To analyze the user interview results, I extracted information from the transcripts with interview coding techniques and organized the codes into meaningful categories with affinity mapping.
Affinity Diagram of ‘User-Desired Outputs’ Category
API Validation
The development team that works on the supporting API was separate from our development team, so we wanted to validate the queries they planned to support with the API in our user interviews. With user feedback regarding these queries, we can make any necessary adjustments to the API to improve the usability of the queries.
Planned API Queries
Input | Output | Description |
---|---|---|
Gene Expression | Cell | Retrieve cells with expression of gene X above a significance level of Y. |
Gene Expression | Organ | Retrieve organs associated with expression of gene X above a significance level of Y. |
Protein Expression | Cell | Retrieve cells with expression of protein X above a significance level of Y. |
Cell | Organ | Retrieve organs represented in selected set of cells. |
Organ | Gene | Retrieve genes expressed at significant level Y within selected organ(s). |
Organ | Cell | Retrieve set of cells represented in selected organ. |
User Interview Results: Planned API Queries' VAlidation
Query Type | Useful | Might Be Useful | Not Useful | General User Comments |
---|---|---|---|---|
Gene Expression → Cell | 8 | 3 | 1 | Requires additional context. |
Gene Expression → Organ | 6 | 4 | 2 | Output should be more specific |
Protein Expression → Cell | 8 | 2 | 1 | Requires additional context. |
Cell → Organ | 7 | 0 | 4 | - |
Organ → Gene | 5 | 3 | 2 | Wants to be able to adjust the cellular composition. |
Organ → Cell | 10 | 3 | 0 | Requires additional context. |
User Interview Results: User Proposed Queries
User Interview Results: User Desired Output Types
Frameworks
Minimum Viable Product
User research results were reported to internal stakeholders and developers.
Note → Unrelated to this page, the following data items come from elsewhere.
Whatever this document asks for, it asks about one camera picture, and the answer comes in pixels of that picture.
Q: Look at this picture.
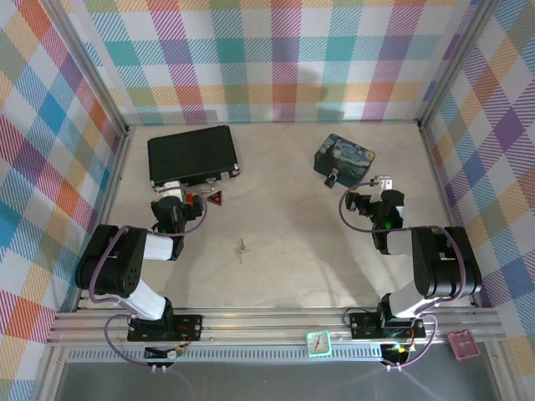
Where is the perforated metal cable tray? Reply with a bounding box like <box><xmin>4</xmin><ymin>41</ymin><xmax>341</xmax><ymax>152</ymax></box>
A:
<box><xmin>64</xmin><ymin>344</ymin><xmax>490</xmax><ymax>365</ymax></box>

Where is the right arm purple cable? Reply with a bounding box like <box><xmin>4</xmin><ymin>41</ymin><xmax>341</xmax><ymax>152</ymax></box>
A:
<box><xmin>339</xmin><ymin>179</ymin><xmax>466</xmax><ymax>373</ymax></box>

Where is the aluminium front rail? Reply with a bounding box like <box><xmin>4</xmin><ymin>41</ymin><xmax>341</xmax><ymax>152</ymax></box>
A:
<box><xmin>45</xmin><ymin>307</ymin><xmax>502</xmax><ymax>346</ymax></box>

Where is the pink plastic box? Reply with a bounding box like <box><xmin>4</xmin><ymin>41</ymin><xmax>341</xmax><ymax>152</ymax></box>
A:
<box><xmin>446</xmin><ymin>329</ymin><xmax>481</xmax><ymax>361</ymax></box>

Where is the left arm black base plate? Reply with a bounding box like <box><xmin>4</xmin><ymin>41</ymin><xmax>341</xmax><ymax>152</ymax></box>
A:
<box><xmin>126</xmin><ymin>313</ymin><xmax>205</xmax><ymax>343</ymax></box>

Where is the starry night print tin box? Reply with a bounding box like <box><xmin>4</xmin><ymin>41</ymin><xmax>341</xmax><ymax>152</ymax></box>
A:
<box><xmin>313</xmin><ymin>133</ymin><xmax>376</xmax><ymax>188</ymax></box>

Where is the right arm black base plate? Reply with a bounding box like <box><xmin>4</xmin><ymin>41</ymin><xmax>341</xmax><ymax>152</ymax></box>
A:
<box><xmin>349</xmin><ymin>311</ymin><xmax>427</xmax><ymax>340</ymax></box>

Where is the black hard case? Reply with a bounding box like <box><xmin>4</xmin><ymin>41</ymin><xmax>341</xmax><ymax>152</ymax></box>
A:
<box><xmin>146</xmin><ymin>124</ymin><xmax>242</xmax><ymax>193</ymax></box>

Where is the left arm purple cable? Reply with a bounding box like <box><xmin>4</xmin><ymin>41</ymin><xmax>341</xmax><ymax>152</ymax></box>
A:
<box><xmin>88</xmin><ymin>186</ymin><xmax>209</xmax><ymax>373</ymax></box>

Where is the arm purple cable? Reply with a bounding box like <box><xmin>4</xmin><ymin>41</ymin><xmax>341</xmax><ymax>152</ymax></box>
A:
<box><xmin>88</xmin><ymin>186</ymin><xmax>209</xmax><ymax>373</ymax></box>
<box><xmin>339</xmin><ymin>179</ymin><xmax>466</xmax><ymax>373</ymax></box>

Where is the aluminium frame post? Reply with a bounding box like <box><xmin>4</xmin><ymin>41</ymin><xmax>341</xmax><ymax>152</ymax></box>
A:
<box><xmin>416</xmin><ymin>0</ymin><xmax>499</xmax><ymax>131</ymax></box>
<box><xmin>37</xmin><ymin>0</ymin><xmax>131</xmax><ymax>135</ymax></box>

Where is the small mint green clock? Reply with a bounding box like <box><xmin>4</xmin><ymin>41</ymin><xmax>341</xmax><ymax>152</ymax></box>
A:
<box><xmin>305</xmin><ymin>330</ymin><xmax>333</xmax><ymax>358</ymax></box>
Given the limitation of the API at the time of the proposed timeline for frontend development of the interface, our team proposed a minimum viable product for the molecular and cellular query that would be achievable by the API and meet two minimum user requirements:
From datasets selected from the faceted search interface, return datasets that contain at least one cell where a user-selected gene or protein(s) X above a threshold value Y.
For a given dataset that is returned by the first user requirement, show visualization(s) where the cells that express gene/protein(s) X above a threshold value Y.
For the second user requirement, we determined to implement two visualizations:
Bar chart showing cell expression level of selected gene or protein above a Y threshold value
Bar chart showing cell distribution across cell clusters
User Flow Diagrams
I created multiple user flow diagrams to detail the user navigation for the minimum viable product that was used for communication of the potential design to developers and to inspire initial wireframes. The user flow diagrams was iterated upon given developer feedback.
Basic User Flow Diagram
High Fidelity Mockups
I created an interactive prototype of molecular and cellular query interface in Figma shown below in screenshots.
Revised Faceted Search Interface
Query Type Selection
Query Parameter Selection
Query Results
Future Work
Designs were passed off for development. Development of the feature is ongoing given continuous improvements to the API stability and reliability. Once development is finished, I will conduct user testing with the relevant user groups to ensure usability of the feature and to gain feedback for additional improvements.
Impact
I presented this case study at the International DESIGN Conference in May 2022, which can be accessed in the proceedings.